Emma Green, of The Atlantic, has written an article titled Kim Davis is Winning, claiming that the optics of a clearly sincere and devout middle-aged, matronly woman who is trying to lead a virtuous life and being jailed for it, is a powerful one which draws sympathy for her, from not only the religious right but also the fence-sitters.

Some observers are wondering what will happen next in America – will a Muslim county official refuse to issue a drivers license to a woman? Will Quaker county clerks join hands and refuse to issue gun licenses? Will this spread to the private sector and enable florists and bakers and dry-cleaners to refuse services to say, a Hindu, because Hindus practice idol worship? Kim Davis is a divorced woman – surely, Christianity frowns upon divorce, does it not? So she can be said to have double standards, right?

Through American history, whenever there has been a reform and advancement in civil rights, such as racial justice or women’s rights, there has been a large number of redneck rightists who have come out of the woodwork to oppose it and carve out for themselves a right to discriminate under the banner of ‘religious freedom’, even though the laws said otherwise.


But then, maybe America is further gone than I think it is – I understand that the judge who jailed Kim Davis is a Republican Party appointee and wonder of wonders – Kim Davis is an elected Democrat! The governor of Kentucky too is a Democrat. So I was wrong about the Kim Davis fiasco being a simple Republican issue, though the Republican Party does have the religious hard right as it’s primary vote bank.

Maybe this long-running Republican-Democrat two-party political system is an engineered pantomime. Like the enactments of the Civil War that Americans love to dress up for and indulge in during hot summer afternoons, complete with bugles and canons, the American political system too must be an enactment of some sort, where roles are carefully laid out for both sides, their joint endeavor – to fool the American public.

Kim Davis thinks that she might have a back-up – the UN’s 1948 Universal Declaration of Human Rights, to which the US is a signatory. In the charter, the right to conscience says :

Everyone has the right to freedom of thought, conscience and religion; this right includes freedom to change his religion or belief, and freedom, either alone or in community with others and in public or private, to manifest his religion or belief in teaching, practice, worship and observance.

In broad terms, this could be used to defend Kim Davis’s claim to the right to practice her religious beliefs anywhere, even in office. But the conscientious objector status was created keeping military conscription in mind and not day-to-official duties. Giving the freedom to every government employee to essentially say, ‘F—k you, I don’t want to do my job but I still want to get paid for it’ was certainly not the goal of the UN Charter.
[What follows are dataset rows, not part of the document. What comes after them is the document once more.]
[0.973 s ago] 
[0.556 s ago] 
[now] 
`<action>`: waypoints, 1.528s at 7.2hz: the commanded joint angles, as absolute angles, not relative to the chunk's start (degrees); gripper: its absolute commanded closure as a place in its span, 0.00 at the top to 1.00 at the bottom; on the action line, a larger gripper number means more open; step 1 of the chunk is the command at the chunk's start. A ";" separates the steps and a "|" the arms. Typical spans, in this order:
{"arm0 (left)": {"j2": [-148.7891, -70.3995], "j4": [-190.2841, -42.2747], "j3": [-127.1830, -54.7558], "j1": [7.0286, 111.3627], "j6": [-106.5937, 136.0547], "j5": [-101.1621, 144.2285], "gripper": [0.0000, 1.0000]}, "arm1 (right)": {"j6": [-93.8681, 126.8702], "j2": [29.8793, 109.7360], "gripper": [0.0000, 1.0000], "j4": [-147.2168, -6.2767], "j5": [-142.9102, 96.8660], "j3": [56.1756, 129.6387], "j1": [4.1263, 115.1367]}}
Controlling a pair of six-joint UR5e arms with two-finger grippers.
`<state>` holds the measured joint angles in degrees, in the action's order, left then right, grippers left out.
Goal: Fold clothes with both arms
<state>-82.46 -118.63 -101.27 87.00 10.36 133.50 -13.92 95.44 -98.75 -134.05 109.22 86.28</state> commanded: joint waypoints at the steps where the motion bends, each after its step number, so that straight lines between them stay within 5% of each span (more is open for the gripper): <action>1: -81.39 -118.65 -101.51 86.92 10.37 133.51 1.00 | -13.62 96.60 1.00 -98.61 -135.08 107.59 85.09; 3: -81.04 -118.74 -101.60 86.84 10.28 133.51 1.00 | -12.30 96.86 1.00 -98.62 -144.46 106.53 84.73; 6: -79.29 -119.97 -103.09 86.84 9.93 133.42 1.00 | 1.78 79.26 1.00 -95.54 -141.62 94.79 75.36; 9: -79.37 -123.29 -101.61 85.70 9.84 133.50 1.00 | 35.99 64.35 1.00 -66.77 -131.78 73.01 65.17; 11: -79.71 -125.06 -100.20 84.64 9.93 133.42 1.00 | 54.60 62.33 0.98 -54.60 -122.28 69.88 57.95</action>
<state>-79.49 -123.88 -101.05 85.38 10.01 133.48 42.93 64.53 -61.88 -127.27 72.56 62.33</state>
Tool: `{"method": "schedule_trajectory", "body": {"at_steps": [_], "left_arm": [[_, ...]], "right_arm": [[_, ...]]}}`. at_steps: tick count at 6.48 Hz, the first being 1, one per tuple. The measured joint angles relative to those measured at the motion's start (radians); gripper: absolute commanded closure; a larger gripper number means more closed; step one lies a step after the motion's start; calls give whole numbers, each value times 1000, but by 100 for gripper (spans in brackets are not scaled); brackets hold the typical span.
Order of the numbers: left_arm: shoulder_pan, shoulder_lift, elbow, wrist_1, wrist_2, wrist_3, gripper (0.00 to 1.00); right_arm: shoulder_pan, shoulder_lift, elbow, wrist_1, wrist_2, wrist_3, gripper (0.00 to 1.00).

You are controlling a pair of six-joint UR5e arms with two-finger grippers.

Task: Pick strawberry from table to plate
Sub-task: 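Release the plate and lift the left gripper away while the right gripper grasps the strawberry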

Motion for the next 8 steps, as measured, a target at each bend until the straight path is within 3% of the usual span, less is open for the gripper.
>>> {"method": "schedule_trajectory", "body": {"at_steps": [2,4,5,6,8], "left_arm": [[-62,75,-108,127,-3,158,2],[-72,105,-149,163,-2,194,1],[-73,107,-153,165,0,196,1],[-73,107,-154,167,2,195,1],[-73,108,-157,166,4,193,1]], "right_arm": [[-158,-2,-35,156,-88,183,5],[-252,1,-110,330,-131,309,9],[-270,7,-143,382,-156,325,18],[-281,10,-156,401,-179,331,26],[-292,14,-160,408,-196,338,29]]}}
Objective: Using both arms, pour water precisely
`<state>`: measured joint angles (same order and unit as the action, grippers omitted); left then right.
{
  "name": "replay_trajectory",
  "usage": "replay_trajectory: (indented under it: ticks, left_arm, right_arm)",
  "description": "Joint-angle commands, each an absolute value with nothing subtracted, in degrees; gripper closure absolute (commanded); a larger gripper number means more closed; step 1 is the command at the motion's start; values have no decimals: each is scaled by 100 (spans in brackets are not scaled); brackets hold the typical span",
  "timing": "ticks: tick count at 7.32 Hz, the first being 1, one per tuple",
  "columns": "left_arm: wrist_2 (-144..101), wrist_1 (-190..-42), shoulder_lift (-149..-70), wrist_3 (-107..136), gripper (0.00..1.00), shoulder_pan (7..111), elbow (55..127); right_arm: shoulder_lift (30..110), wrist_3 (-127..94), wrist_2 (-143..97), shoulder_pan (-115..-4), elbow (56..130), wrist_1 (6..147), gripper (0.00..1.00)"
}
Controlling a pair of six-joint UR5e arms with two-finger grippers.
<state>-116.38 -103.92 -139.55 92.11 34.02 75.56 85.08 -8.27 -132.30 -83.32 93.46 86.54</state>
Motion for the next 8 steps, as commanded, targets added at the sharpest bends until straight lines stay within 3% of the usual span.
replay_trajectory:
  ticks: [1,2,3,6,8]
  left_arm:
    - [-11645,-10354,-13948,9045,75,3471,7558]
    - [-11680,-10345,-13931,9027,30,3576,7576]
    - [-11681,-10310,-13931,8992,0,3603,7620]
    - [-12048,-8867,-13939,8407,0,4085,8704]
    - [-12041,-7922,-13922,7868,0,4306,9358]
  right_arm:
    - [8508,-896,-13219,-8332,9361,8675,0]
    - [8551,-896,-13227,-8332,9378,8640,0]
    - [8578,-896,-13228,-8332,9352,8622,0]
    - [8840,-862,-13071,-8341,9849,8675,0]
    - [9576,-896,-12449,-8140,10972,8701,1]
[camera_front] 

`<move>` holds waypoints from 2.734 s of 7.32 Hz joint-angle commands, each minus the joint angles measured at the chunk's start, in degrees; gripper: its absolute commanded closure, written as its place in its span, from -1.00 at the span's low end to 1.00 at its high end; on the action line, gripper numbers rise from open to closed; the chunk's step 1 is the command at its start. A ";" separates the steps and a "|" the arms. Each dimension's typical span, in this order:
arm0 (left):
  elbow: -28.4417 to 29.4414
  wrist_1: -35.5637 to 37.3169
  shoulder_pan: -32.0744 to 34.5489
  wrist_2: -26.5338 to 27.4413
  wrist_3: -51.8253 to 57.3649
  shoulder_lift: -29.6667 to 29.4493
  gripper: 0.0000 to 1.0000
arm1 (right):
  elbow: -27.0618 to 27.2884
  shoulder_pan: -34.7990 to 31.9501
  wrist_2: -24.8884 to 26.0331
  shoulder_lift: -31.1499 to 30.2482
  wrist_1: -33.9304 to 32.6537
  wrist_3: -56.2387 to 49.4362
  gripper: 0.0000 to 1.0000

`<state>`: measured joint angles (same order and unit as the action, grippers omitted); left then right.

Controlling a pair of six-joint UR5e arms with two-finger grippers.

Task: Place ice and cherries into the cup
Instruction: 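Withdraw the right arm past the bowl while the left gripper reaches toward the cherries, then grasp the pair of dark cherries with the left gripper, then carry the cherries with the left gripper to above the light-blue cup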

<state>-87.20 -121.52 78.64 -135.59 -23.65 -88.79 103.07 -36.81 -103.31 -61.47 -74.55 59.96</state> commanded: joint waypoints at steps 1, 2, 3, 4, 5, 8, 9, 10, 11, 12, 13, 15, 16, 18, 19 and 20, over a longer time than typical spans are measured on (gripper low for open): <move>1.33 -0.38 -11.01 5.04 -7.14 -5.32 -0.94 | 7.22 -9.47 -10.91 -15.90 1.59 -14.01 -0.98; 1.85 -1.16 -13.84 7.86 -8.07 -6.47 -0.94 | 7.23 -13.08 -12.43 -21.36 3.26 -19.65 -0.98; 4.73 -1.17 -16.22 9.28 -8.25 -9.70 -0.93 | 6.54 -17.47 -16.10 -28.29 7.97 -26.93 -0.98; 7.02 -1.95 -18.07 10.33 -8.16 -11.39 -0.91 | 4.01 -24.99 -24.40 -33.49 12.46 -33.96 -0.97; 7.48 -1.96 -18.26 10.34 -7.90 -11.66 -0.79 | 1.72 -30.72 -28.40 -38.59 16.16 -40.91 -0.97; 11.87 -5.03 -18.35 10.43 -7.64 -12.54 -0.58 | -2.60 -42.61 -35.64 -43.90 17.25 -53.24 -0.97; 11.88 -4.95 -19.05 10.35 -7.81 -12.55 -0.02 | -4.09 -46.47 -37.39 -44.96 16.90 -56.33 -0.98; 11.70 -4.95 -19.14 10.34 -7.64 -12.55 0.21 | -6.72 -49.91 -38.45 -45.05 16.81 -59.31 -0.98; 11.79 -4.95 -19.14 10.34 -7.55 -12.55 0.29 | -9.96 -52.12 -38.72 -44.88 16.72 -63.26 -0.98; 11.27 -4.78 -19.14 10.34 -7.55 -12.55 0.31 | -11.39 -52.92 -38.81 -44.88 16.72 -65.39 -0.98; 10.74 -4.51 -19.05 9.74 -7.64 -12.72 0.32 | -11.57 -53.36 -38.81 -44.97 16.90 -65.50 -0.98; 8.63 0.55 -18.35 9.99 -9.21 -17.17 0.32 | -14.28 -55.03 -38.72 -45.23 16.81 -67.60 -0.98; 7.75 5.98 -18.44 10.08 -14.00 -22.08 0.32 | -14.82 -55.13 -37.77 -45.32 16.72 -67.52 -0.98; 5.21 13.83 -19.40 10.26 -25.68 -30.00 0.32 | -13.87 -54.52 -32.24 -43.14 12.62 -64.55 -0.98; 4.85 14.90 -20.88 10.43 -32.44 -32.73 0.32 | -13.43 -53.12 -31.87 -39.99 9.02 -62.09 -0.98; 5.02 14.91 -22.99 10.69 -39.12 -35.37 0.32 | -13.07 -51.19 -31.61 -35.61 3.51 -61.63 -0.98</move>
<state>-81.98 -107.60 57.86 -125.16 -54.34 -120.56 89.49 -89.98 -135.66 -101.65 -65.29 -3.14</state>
Regardless, the Republican Party’s support for Kim Davis and therefore religious freedom over the law of the land, looks to me like another nail in it’s coffin. Increasingly it seems that 2016 will not be an election for the Republicans to win. Instead, it will be an election for the Democrats to lose.

At the end of the day, America is supposed to be a nation that professes to be based upon the rule of law, which demands following the law. Whatever America may seem to itself, to the rest of the world it certainly is one long 200-year TV soap that everybody outside the United States is starting to get tired of.

Finally, here’s my message to the Kim Davises out there –

That is a Government Office you work in, not a Church. And you are paid by the people, to serve the people. Get off your butt and start obeying the law.’